→ Problem statement
Without carrying over a single picture, write out the records below exactly.

→ Task inputs

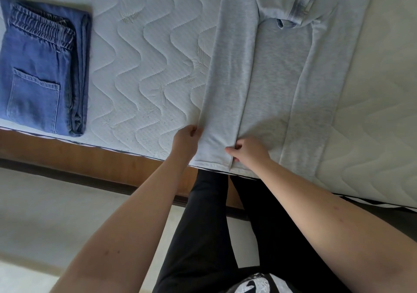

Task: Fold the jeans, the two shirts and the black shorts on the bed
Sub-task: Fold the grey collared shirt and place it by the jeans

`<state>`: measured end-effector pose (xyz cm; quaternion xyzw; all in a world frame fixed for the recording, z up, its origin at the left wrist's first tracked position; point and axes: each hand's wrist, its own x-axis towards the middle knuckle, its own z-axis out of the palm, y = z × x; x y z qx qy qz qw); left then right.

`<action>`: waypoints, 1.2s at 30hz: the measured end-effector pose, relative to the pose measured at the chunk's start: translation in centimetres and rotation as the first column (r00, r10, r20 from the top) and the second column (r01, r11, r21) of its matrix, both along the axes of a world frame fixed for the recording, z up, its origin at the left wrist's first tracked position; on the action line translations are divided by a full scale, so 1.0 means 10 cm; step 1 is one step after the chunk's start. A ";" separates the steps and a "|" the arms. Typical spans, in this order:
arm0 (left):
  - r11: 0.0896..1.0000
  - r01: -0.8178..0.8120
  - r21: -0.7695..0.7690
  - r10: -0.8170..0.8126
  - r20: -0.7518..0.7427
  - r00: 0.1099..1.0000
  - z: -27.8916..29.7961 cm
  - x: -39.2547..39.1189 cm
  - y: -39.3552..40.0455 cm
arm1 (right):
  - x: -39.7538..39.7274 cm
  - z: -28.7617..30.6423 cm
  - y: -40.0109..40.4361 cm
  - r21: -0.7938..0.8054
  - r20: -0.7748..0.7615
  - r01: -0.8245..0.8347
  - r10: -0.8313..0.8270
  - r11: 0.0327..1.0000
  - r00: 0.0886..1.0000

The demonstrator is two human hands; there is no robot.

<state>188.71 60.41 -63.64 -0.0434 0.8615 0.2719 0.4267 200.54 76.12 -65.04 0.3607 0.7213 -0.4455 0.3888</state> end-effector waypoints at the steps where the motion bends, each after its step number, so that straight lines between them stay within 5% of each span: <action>1: 1.000 0.015 -0.016 -0.015 0.012 1.000 0.01 0.03 -0.03 | -0.01 0.02 0.01 -0.004 0.002 -0.022 0.022 1.000 1.000; 7: 0.987 0.160 0.009 -0.159 0.169 0.973 0.04 0.22 -0.25 | -0.02 0.12 -0.01 -0.087 0.064 -0.213 0.219 0.973 0.974; 12: 0.999 0.033 0.006 -0.033 0.196 0.980 0.04 0.36 -0.37 | 0.10 0.05 -0.14 -0.096 0.068 -0.202 0.209 0.975 0.976; 17: 0.993 0.119 -0.015 -0.115 0.175 0.978 0.06 0.40 -0.42 | 0.12 0.03 -0.19 -0.035 0.068 -0.209 0.211 0.977 0.975; 23: 0.987 0.139 -0.078 -0.122 0.190 0.974 0.10 0.44 -0.51 | 0.23 0.09 -0.22 -0.141 0.099 -0.180 0.194 0.974 0.976; 27: 0.954 0.233 -0.190 -0.248 -0.060 0.967 0.08 0.42 -0.49 | 0.15 0.16 -0.09 -0.056 0.024 -0.013 0.014 0.998 1.000; 31: 0.987 0.127 -0.096 -0.148 -0.260 0.954 0.09 0.21 -0.25 | -0.13 0.14 0.18 0.082 -0.151 0.284 -0.270 0.955 0.951; 36: 0.993 0.113 0.015 -0.103 -0.314 0.944 0.00 -0.32 0.40 | -0.76 0.06 0.61 0.202 -0.321 0.347 -0.273 0.916 0.907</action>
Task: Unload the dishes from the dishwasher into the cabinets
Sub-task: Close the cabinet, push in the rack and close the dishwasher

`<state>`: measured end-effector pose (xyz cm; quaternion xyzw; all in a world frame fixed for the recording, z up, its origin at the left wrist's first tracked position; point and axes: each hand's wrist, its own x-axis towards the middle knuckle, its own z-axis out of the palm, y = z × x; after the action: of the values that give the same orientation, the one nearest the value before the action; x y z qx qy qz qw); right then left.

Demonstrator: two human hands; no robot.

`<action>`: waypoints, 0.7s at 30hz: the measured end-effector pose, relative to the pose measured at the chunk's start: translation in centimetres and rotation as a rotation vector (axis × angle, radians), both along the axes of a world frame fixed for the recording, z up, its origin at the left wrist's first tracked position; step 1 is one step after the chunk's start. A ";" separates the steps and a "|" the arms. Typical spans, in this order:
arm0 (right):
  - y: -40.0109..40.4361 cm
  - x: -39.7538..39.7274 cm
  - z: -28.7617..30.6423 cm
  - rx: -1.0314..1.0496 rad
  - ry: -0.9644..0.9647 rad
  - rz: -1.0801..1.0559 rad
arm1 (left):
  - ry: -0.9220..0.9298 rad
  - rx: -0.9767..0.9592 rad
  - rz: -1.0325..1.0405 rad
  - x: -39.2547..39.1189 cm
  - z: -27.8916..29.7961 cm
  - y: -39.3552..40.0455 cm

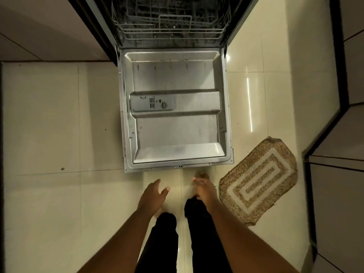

→ Answer to this exercise
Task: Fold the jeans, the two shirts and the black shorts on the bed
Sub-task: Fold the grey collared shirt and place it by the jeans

`<state>`: measured end-effector pose (xyz cm; quaternion xyzw; all in a world frame fixed for the recording, z up, its origin at the left wrist's first tracked position; point and axes: each hand's wrist, its own x-axis towards the middle knuckle, its own z-axis out of the palm, y = z × x; x y z qx qy qz qw); left then right.

`<action>`: waypoints, 1.2s at 30hz: the measured end-effector pose, relative to the pose measured at the chunk's start: translation in centimetres and rotation as the first column (r00, r10, r20 from the top) and the second column (r01, r11, r21) of its matrix, both along the axes of a world frame fixed for the recording, z up, its origin at the left wrist's first tracked position; on the action line translations are divided by a full scale, so 1.0 means 10 cm; step 1 is one step after the chunk's start. A ";" separates the steps and a "|" the arms. Typical spans, in this order:
arm0 (left):
  - r11: 0.0896..1.0000
  - r01: -0.8178..0.8120
  - r21: -0.7695..0.7690
  - r10: -0.8170..0.8126
  - r20: -0.7518..0.7427
  - r00: 0.1099..1.0000
  - z: -27.8916..29.7961 cm
  - x: -39.2547..39.1189 cm
  - y: -39.3552..40.0455 cm
arm1 (right):
  - x: -39.7538..39.7274 cm
  - z: -28.7617..30.6423 cm
  - y: -40.0109..40.4361 cm
  - r21: -0.7938..0.8054
  - r20: -0.7748..0.7615
  - r01: -0.8245..0.8347
  - r10: -0.8313..0.8270
  - r11: 0.0327..1.0000
  - r00: 0.0886..1.0000

The demonstrator is two human hands; there is no robot.

<state>188.71 60.41 -63.64 -0.0434 0.8615 0.2719 0.4267 200.54 76.12 -65.04 0.3607 0.7213 -0.4455 0.3888</state> end-effector waypoints at the steps where the motion bends, each after its step number, so that straight lines between them stay within 5% of each span: <action>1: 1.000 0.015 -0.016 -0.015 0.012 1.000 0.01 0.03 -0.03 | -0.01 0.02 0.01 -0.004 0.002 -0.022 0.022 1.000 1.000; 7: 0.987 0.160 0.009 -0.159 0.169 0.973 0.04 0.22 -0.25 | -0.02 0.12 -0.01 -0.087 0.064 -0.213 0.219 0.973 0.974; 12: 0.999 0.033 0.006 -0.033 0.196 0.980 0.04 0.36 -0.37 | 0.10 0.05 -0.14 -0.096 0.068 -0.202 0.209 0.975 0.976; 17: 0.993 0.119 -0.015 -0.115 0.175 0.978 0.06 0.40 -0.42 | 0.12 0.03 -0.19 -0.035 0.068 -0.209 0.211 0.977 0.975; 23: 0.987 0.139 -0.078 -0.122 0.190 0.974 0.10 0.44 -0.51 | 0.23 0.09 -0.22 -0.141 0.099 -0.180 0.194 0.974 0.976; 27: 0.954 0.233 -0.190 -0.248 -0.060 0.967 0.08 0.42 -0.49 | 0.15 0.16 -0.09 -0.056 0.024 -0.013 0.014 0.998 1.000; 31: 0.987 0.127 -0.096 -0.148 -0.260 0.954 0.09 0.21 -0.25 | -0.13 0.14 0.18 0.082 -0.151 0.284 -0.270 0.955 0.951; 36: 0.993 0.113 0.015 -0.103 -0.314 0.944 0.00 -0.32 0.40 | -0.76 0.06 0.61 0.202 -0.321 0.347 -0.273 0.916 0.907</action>
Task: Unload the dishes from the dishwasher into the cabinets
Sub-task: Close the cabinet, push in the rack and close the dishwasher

`<state>`: measured end-effector pose (xyz cm; quaternion xyzw; all in a world frame fixed for the recording, z up, its origin at the left wrist's first tracked position; point and axes: each hand's wrist, its own x-axis towards the middle knuckle, its own z-axis out of the palm, y = z × x; after the action: of the values that give the same orientation, the one nearest the value before the action; x y z qx qy qz qw); right then left.

Demonstrator: two human hands; no robot.

`<action>`: waypoints, 0.7s at 30hz: the measured end-effector pose, relative to the pose measured at the chunk's start: translation in centimetres and rotation as a rotation vector (axis × angle, radians), both along the axes of a world frame fixed for the recording, z up, its origin at the left wrist's first tracked position; step 1 is one step after the chunk's start. A ";" separates the steps and a "|" the arms. Typical spans, in this order:
arm0 (right):
  - y: -40.0109..40.4361 cm
  - x: -39.7538..39.7274 cm
  - z: -28.7617..30.6423 cm
  - rx: -1.0314..1.0496 rad
  - ry: -0.9644..0.9647 rad
  - rz: -1.0801..1.0559 rad
arm1 (left):
  - ry: -0.9220..0.9298 rad
  - rx: -0.9767..0.9592 rad
  - rz: -1.0325..1.0405 rad
  - x: -39.2547..39.1189 cm
  - z: -27.8916..29.7961 cm
  - y: -39.3552..40.0455 cm

No additional output is expected.